Action item
If any record holds an image, omit the image and print the rest exactly.

Entries supplied
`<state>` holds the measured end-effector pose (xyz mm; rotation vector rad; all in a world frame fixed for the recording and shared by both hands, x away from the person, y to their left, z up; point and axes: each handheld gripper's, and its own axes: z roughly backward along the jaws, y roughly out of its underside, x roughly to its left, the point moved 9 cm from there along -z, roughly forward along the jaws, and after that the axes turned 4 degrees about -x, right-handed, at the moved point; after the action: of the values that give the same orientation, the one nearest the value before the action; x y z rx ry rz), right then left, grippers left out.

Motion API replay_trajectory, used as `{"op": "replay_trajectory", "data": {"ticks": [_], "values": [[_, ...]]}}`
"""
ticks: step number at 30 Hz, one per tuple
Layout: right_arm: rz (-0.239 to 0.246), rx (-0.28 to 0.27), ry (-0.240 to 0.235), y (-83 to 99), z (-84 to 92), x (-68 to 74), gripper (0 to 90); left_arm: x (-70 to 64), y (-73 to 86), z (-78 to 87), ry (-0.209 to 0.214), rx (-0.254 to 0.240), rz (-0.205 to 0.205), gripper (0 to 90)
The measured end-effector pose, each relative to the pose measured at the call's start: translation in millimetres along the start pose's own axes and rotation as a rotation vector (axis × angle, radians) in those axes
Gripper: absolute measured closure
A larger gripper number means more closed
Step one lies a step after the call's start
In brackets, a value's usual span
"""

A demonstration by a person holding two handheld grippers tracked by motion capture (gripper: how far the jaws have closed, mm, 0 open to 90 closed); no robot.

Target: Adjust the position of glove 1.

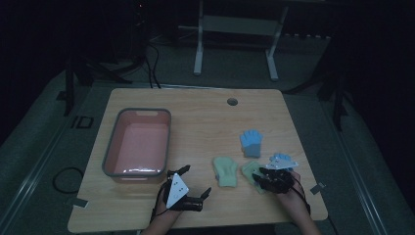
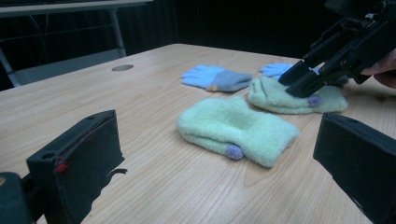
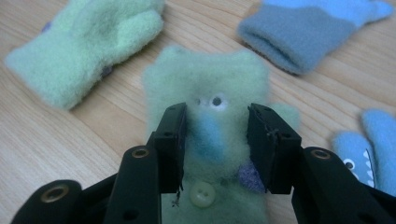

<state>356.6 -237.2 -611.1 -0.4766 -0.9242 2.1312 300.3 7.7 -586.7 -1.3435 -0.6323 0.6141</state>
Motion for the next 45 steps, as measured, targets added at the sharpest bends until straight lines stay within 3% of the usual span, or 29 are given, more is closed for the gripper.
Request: {"op": "replay_trajectory", "data": {"ticks": [3,7,11,13,15,16,17,19,21,23,26,27,32,38,45], "values": [[-0.01,-0.009,-0.009,0.7,-1.2,1.1,62.4,-0.2,0.0,0.0,0.0,0.0,-0.001,1.1],[-0.007,-0.012,-0.016,1.5,-1.2,3.3,78.0,-0.4,0.0,-0.1,0.0,0.0,-0.003,1.2],[-0.042,-0.006,0.014,0.5,-0.5,4.3,84.1,-0.2,0.0,-0.1,-0.001,0.0,-0.001,1.1],[-0.051,-0.011,0.071,-2.0,2.1,4.7,85.2,-0.1,0.0,-0.1,-0.001,0.001,0.0,1.2],[-0.081,-0.052,0.151,-9.7,11.4,5.3,85.6,0.2,0.1,-0.1,0.0,0.001,0.004,1.1],[-0.081,-0.052,0.151,-9.7,11.4,5.3,85.6,0.2,0.1,-0.1,0.0,0.001,0.004,1.1],[-0.129,-0.095,0.204,-21.8,26.1,7.3,85.7,0.8,-0.1,0.0,0.001,-0.002,0.011,1.1],[-0.159,-0.108,0.239,-29.9,35.5,6.2,85.7,1.1,-0.1,0.0,0.0,-0.003,0.016,1.2],[-0.168,-0.123,0.308,-36.5,44.0,3.0,85.6,1.1,0.0,0.0,0.001,-0.001,0.014,1.2],[-0.183,-0.151,0.336,-42.3,48.7,1.7,85.6,1.0,0.0,0.0,0.001,0.0,0.013,1.1],[-0.205,-0.159,0.323,-45.8,49.1,3.2,85.6,1.0,0.2,-0.1,0.0,0.002,0.009,1.2],[-0.249,-0.167,0.308,-48.1,48.1,6.3,85.7,0.9,0.2,-0.1,0.0,0.003,0.008,1.1],[-0.339,-0.149,0.311,-37.6,34.7,11.5,86.0,-0.3,-0.1,-0.1,0.004,-0.001,0.008,1.1],[-0.377,-0.115,0.326,-27.3,13.6,8.9,86.0,-1.3,-0.3,0.0,0.005,-0.004,0.001,1.2],[-0.381,-0.066,0.322,-10.3,-8.3,6.4,84.0,-1.5,-0.2,-0.1,0.008,-0.002,0.0,1.1]]}}
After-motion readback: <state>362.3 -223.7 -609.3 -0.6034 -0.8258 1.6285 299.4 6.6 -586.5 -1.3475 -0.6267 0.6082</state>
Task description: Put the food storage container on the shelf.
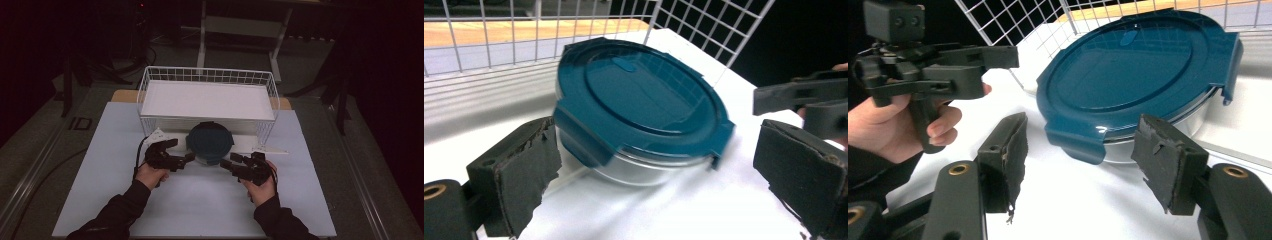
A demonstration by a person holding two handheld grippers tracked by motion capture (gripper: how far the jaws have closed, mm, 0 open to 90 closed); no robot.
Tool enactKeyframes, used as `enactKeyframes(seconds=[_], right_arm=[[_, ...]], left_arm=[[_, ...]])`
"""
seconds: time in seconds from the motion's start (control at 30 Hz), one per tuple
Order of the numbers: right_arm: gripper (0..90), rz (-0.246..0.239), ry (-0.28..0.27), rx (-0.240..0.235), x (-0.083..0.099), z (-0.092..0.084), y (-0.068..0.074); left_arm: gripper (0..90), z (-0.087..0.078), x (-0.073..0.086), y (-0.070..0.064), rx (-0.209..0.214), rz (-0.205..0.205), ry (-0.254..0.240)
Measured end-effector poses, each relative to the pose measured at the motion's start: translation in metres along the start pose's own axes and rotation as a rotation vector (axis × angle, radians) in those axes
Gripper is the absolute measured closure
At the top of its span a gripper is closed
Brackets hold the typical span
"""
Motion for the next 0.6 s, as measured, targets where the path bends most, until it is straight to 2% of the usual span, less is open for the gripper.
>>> enactKeyframes(seconds=[0.1, 0.2, 0.3, 0.37, 0.4, 0.43, 0.47, 0.5, 0.53, 0.6], right_arm=[[39.5, -0.007, 0.004, 0.002, 0.001, -0.001, 0.002], [45.5, -0.03, 0.02, 0.019, 0.005, 0.0, 0.008], [47.9, -0.035, 0.034, 0.019, 0.008, 0.001, 0.01], [52.4, -0.048, 0.046, 0.019, 0.01, 0.003, 0.013], [58.0, -0.059, 0.058, 0.017, 0.012, 0.005, 0.016], [58.0, -0.059, 0.058, 0.017, 0.012, 0.005, 0.016], [61.9, -0.07, 0.067, 0.018, 0.014, 0.008, 0.018], [61.9, -0.07, 0.067, 0.018, 0.014, 0.008, 0.018], [68.4, -0.078, 0.083, 0.01, 0.015, 0.011, 0.019], [71.1, -0.083, 0.089, 0.014, 0.016, 0.013, 0.019]], left_arm=[[5.0, -0.006, 0.001, -0.003, -0.005, 0.009, -0.003], [4.9, -0.02, 0.005, -0.009, -0.022, 0.013, -0.006], [4.9, -0.028, 0.009, -0.012, -0.014, 0.011, -0.005], [4.9, -0.035, 0.013, -0.015, -0.014, 0.008, -0.015], [4.9, -0.04, 0.019, -0.017, -0.015, 0.01, -0.01], [4.9, -0.04, 0.019, -0.017, -0.015, 0.01, -0.01], [4.9, -0.044, 0.025, -0.019, -0.021, 0.025, -0.009], [4.9, -0.044, 0.025, -0.019, -0.021, 0.025, -0.009], [4.7, -0.047, 0.03, -0.021, -0.018, 0.032, -0.012], [4.2, -0.049, 0.033, -0.022, -0.02, 0.036, -0.016]])
Point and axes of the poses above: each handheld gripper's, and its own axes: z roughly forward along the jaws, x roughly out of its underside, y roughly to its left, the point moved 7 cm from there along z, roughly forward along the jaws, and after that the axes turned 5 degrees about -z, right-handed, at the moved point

Exercise solution
`<state>` holds the measured end-effector pose (xyz mm; rotation vector rad; all in a world frame fixed for the recording and shared by both hands, x away from the person, y to their left, z up; point and axes: each handheld gripper's, and its own axes: z roughly backward along the jaws, y roughly out of its underside, x roughly to its left, the point moved 9 cm from there along -z, roughly forward along the jaws, and after that the axes turned 4 degrees about -x, right-handed, at the moved point; after the action: of the values that give the same orientation, the one nearest the value before the action; x y z rx ry rz), right then left, grippers left out.

Motion API replay_trajectory, used as `{"op": "replay_trajectory", "data": {"ticks": [_], "values": [[_, ...]]}}`
"""
ticks: step number at 30 Hz, one per tuple
Layout: right_arm: rz (-0.239 to 0.246), rx (-0.28 to 0.27), ry (-0.240 to 0.235), y (-83 to 99), z (-84 to 92), x (-68 to 74), gripper (0 to 90); left_arm: x (-70 to 64), y (-73 to 86), z (-78 to 87), ry (-0.209 to 0.214), rx (-0.254 to 0.240), rz (-0.205 to 0.205), gripper (0 to 90)
The measured end-effector pose, each relative to the pose measured at the call's start: translation in millimetres along the start pose's own axes and rotation as a rotation vector (axis × angle, radians) in those axes
Gripper: absolute measured closure
A larger gripper number means more closed
Step one lies a step after the call's start
In brackets, a value's usual span
"""

A demonstration by a person holding two handheld grippers tracked by motion capture (gripper: how far the jaws have closed, mm, 0 open to 90 closed); no robot.

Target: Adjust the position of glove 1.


<state>356.6 -237.2 -611.1 -0.4766 -0.9242 2.1312 300.3 7.7 -586.7 -1.3435 -0.6323 0.6141</state>
Motion for the next 45 steps, as measured, targets added at the sharpest bends until straight lines stay within 3% of the usual span, or 29 are given, more is closed for the gripper.
Request: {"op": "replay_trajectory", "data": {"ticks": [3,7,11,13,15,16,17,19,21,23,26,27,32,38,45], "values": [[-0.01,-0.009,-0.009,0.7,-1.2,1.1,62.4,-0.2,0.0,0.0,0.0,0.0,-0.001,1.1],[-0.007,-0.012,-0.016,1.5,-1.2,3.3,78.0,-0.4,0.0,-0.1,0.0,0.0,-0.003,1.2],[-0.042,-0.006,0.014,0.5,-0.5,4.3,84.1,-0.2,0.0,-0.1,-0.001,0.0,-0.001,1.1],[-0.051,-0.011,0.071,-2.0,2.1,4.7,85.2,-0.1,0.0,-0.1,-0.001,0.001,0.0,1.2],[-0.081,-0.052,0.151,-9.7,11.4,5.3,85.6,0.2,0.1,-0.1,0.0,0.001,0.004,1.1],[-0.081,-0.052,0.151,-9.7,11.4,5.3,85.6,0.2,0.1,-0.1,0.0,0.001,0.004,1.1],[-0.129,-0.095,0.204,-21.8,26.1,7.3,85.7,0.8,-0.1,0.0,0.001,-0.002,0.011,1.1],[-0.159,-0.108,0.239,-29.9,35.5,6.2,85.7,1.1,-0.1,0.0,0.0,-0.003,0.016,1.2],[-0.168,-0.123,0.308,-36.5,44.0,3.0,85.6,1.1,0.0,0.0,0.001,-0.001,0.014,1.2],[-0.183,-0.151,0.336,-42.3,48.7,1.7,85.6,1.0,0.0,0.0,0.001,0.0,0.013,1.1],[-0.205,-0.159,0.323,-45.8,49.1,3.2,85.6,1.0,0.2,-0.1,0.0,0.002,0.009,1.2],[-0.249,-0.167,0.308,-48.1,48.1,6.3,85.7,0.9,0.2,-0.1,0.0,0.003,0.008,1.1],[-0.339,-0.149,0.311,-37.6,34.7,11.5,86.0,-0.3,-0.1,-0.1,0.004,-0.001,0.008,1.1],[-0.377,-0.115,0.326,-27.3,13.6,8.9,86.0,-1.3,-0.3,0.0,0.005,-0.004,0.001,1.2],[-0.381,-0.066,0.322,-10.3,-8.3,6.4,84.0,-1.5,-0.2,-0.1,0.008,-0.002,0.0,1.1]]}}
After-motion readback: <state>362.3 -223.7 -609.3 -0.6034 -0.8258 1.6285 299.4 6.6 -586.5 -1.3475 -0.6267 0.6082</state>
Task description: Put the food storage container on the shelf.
A demonstration by a person holding two handheld grippers tracked by motion capture (gripper: how far the jaws have closed, mm, 0 open to 90 closed); no robot.
Tool enactKeyframes, used as `enactKeyframes(seconds=[_], right_arm=[[_, ...]], left_arm=[[_, ...]])`
"""
seconds: time in seconds from the motion's start (control at 30 Hz), one per tuple
Order of the numbers: right_arm: gripper (0..90), rz (-0.246..0.239), ry (-0.28..0.27), rx (-0.240..0.235), x (-0.083..0.099), z (-0.092..0.084), y (-0.068..0.074); left_arm: gripper (0..90), z (-0.087..0.078), x (-0.073..0.086), y (-0.070..0.064), rx (-0.209..0.214), rz (-0.205..0.205), ry (-0.254..0.240)
Measured end-effector poses, each relative to the pose measured at the motion's start: translation in metres along the start pose's own axes and rotation as a rotation vector (axis × angle, radians) in those axes
Gripper is the absolute measured closure
At the top of its span a gripper is closed
Brackets hold the typical span
"""
Motion for the next 0.6 s, as measured, targets where the path bends most, until it is straight to 2% of the usual span, less is open for the gripper.
>>> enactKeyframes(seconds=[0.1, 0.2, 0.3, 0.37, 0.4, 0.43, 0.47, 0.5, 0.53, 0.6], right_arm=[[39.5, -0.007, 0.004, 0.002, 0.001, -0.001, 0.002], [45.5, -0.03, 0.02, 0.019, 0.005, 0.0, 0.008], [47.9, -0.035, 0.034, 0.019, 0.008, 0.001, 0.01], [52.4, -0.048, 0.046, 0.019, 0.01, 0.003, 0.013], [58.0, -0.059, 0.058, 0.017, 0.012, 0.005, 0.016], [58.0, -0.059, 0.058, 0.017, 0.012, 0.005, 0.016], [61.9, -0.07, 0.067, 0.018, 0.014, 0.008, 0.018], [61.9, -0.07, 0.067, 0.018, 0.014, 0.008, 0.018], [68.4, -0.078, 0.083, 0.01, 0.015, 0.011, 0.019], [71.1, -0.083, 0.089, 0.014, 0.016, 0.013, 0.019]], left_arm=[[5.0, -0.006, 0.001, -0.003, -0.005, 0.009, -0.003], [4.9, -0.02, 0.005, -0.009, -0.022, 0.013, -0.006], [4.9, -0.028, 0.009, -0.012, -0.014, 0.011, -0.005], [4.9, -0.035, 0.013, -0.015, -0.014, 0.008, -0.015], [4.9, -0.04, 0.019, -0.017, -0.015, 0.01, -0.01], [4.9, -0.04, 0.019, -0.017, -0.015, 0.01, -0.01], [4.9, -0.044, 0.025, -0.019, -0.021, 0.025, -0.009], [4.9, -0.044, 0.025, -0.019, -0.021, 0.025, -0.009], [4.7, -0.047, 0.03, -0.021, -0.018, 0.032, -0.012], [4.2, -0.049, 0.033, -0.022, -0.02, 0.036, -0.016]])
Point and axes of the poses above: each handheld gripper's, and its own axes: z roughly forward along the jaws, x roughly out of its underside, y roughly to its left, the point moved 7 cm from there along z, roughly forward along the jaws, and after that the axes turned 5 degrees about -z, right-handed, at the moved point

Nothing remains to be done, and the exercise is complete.